Aber immerhin gibt es Erkenntnisse von dort, wo wir Urlaub machen: Auf den Kanaren, so Bredeck, zeigt sich durchaus, dass die Kliniken vermehrt Menschen mit Atemwegsproblemen aufnehmen, wenn der Staub aus der Sahara herüberweht. Die übrigens die Hälfte des weltweiten Wüstensandaufkommens in der Atmosphäre liefert.
Und bei uns? Brauchen wir künftig eine Saharastaubvorhersage ähnlich wie die Ozonprognose? Und sollten wir uns beim Autowaschen sicherheitshalber mal wieder eine FFP2-Maske aufsetzen? Eindeutige Antworten mag Gerrit Bredeck da erst einmal nicht liefern. Wie das bei Forschungen so ist: Sie werfen meist mehr neue Fragen auf.
„Das Problem ist beispielsweise, dass für viele Menschen der Saharastaub ja als zusätzliche Luftbelastung hinzukommt“, erklärt Bredeck. Vor allem in Südeuropa kann da der häufigere Staub noch eine zusätzliche Belastung fürs Lungengewebe sein. Und dem ist auch nicht mit Fahrverboten oder Geschwindigkeitsbeschränkungen beizukommen. Der Wind weht, wo er will.
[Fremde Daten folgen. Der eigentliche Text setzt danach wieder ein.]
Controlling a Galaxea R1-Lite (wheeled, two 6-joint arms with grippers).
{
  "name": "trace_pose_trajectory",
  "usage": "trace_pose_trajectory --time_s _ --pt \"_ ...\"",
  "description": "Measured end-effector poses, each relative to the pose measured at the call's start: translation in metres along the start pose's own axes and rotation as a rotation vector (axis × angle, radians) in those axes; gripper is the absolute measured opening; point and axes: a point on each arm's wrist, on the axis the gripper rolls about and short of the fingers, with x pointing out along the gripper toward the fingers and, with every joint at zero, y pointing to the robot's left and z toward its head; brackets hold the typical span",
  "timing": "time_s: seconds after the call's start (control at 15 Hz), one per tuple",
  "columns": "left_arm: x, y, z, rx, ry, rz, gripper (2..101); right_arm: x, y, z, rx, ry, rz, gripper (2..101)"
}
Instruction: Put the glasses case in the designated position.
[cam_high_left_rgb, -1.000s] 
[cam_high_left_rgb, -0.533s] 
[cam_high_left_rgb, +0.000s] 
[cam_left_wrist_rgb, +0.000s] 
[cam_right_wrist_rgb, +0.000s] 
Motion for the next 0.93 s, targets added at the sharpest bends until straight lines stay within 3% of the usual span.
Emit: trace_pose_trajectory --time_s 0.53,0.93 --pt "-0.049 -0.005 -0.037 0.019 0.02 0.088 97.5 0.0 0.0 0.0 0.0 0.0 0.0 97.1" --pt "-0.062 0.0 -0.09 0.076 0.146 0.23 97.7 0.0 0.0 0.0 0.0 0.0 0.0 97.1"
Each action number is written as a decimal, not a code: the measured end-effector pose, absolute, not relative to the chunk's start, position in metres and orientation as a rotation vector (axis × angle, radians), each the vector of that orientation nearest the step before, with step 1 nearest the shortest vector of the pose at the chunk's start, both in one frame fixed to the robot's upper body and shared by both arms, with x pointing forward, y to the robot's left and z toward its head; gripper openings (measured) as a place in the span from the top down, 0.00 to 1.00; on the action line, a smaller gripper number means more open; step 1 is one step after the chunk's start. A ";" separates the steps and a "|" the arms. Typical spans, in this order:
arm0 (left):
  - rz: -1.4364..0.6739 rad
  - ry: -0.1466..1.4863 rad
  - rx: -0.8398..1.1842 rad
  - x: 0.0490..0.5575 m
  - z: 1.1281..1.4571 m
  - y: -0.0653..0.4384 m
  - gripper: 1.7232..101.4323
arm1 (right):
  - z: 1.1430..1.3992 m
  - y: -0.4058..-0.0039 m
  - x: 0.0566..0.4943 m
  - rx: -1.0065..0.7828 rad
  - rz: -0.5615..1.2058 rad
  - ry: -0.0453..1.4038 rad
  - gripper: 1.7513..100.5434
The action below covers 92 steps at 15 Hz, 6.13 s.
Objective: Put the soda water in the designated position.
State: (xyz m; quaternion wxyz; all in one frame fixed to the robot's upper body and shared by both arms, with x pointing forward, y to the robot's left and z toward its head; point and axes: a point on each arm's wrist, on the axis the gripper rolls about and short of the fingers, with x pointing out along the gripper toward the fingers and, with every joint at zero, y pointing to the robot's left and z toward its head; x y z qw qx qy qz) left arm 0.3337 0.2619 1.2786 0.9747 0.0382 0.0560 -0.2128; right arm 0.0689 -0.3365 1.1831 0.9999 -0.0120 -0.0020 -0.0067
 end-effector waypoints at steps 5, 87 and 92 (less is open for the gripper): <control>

Nächstes Thema: Der heimische Feinstaub
Gleichwohl, da ist sich auch Bredeck sicher: Das weitaus größere Risiko hierzulande ist vermutlich eher der Feinstaub, der hinten aus dem Auto herauskommt als der, der sich als Schmutzfilm auf Dach und Motorhaubeniederschlägt. Diesen Stäuben, gewissermaßen aus heimischer Produktion, will er sich als Nächstes widmen, ohne sein bisheriges Forschungsfeld komplett aus den Augen zu verlieren.
Zwischendurch ist manchmal auch Zeit für anderes. Kann jemand wie er noch unbefangen und ohne Hustenreiz den Wüstenplaneten „Dune 2“ im Kino gucken. Kann er. „Großartiger Film“, sagt er. Hat sich aber gefragt, ob die Wüstenwürmer dort mit ihren Borstenhaaren noch zusätzlich gefährliche Fasern absondern.